-- What you are asked to do --
In the entries below, find the line with "Target: <item>computer monitor</item>" and the line with "Target: <item>black desk</item>". Return those two lines and all lines between them, exactly.

[Source data]
————————

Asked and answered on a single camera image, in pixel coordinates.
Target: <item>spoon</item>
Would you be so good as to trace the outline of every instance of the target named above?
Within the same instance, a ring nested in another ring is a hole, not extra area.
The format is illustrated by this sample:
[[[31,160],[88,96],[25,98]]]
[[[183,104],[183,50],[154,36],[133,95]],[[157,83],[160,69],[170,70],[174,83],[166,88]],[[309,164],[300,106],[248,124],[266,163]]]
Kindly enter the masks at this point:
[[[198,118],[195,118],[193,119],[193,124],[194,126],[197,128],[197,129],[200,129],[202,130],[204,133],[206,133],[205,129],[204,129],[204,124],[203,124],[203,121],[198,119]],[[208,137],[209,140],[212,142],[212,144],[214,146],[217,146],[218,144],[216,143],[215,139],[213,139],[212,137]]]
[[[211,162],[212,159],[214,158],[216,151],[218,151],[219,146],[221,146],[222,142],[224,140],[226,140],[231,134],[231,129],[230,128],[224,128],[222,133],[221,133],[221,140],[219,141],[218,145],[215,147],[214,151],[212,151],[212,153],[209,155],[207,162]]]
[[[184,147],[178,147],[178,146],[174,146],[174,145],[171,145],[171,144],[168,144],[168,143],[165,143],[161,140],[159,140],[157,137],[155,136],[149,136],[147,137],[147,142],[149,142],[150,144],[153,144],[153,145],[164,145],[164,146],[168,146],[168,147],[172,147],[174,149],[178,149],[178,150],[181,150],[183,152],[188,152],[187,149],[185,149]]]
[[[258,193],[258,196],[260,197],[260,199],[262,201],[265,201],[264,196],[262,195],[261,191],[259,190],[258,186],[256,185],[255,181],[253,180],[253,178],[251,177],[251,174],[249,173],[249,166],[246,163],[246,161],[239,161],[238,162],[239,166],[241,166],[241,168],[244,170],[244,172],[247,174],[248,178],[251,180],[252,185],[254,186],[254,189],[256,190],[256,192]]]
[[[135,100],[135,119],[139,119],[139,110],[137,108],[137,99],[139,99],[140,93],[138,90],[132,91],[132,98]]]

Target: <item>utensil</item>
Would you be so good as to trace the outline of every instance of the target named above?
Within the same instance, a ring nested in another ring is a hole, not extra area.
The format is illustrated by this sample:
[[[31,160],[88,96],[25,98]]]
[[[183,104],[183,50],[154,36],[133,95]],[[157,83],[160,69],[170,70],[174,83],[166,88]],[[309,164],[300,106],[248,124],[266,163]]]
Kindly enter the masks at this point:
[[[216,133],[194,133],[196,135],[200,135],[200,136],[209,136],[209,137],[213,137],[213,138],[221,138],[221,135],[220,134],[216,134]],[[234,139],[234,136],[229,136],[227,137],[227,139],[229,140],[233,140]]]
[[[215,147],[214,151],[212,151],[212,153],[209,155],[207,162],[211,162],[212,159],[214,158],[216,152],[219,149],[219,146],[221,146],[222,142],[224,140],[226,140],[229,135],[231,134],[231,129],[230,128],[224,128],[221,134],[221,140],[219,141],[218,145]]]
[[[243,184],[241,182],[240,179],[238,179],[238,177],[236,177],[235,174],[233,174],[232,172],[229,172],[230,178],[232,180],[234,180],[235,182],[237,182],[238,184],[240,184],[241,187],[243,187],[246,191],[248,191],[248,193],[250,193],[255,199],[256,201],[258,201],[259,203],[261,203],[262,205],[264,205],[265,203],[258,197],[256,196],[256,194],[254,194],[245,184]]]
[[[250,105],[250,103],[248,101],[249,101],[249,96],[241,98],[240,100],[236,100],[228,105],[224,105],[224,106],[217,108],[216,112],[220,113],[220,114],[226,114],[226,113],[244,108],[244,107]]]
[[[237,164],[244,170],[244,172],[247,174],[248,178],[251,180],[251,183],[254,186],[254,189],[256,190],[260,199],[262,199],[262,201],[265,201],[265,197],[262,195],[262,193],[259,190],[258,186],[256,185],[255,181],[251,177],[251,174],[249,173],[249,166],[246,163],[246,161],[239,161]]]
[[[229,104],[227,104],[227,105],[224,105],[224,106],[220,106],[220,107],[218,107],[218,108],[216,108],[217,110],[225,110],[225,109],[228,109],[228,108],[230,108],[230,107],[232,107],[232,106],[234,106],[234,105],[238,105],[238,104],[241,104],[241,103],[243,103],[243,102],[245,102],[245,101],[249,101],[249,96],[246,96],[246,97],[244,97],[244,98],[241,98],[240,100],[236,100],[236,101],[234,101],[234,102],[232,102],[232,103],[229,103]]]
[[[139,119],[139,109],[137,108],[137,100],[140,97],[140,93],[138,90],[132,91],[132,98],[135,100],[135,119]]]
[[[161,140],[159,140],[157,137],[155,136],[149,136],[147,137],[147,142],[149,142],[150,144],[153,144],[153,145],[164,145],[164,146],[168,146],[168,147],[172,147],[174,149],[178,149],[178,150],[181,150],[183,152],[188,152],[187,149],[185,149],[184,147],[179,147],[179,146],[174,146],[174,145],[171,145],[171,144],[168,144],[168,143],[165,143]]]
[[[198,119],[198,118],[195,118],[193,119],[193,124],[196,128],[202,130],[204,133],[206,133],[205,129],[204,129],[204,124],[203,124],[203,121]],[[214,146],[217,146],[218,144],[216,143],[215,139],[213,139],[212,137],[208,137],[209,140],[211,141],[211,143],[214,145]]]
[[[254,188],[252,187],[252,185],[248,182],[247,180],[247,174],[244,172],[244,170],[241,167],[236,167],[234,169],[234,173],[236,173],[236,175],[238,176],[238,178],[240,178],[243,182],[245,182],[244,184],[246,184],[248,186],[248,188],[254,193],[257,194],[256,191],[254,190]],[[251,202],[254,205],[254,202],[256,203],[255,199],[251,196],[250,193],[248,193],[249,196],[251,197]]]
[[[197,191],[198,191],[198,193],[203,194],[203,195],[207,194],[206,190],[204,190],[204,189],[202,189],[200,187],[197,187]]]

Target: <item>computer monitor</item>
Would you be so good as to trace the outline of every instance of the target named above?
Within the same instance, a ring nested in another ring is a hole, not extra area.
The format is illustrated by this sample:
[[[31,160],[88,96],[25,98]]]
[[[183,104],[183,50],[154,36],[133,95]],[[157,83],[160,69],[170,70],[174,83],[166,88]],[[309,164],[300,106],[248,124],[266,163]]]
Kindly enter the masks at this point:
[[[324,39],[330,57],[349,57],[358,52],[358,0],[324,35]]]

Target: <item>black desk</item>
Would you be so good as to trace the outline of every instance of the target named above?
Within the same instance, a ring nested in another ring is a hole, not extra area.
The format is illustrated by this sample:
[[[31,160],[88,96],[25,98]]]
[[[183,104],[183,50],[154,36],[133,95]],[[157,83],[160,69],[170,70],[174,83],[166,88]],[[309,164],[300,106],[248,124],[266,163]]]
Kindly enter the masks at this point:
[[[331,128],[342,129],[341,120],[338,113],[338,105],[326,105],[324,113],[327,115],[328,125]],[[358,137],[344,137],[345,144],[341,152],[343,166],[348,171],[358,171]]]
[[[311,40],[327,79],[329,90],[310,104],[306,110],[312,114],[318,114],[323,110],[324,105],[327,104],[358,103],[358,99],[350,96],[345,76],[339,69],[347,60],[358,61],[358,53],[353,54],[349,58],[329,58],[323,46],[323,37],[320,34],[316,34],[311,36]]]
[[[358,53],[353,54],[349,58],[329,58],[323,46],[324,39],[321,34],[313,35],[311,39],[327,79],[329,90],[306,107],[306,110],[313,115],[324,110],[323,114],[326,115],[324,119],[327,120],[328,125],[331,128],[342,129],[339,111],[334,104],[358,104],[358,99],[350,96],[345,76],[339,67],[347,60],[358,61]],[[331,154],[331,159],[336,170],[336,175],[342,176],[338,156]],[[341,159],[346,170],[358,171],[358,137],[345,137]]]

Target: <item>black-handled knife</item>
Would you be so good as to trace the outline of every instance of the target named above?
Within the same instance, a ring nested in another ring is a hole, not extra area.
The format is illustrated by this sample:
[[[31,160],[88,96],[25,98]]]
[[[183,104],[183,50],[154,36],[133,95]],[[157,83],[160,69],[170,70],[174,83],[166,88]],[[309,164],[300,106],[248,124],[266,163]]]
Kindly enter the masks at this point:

————————

-- Response to the task --
Target: <item>computer monitor</item>
Would you be so good as to trace the outline of every instance of the target named above?
Within the same instance, a ring nested in another ring is a hole, not extra area.
The format is illustrated by this sample:
[[[31,160],[88,96],[25,98]]]
[[[183,104],[183,50],[154,36],[133,95]],[[157,83],[160,69],[170,70],[174,83],[166,88]],[[309,164],[300,106],[248,124],[266,163]]]
Kindly enter the masks at this point:
[[[324,39],[330,57],[349,57],[358,52],[358,0],[324,35]]]

Target: <item>black desk</item>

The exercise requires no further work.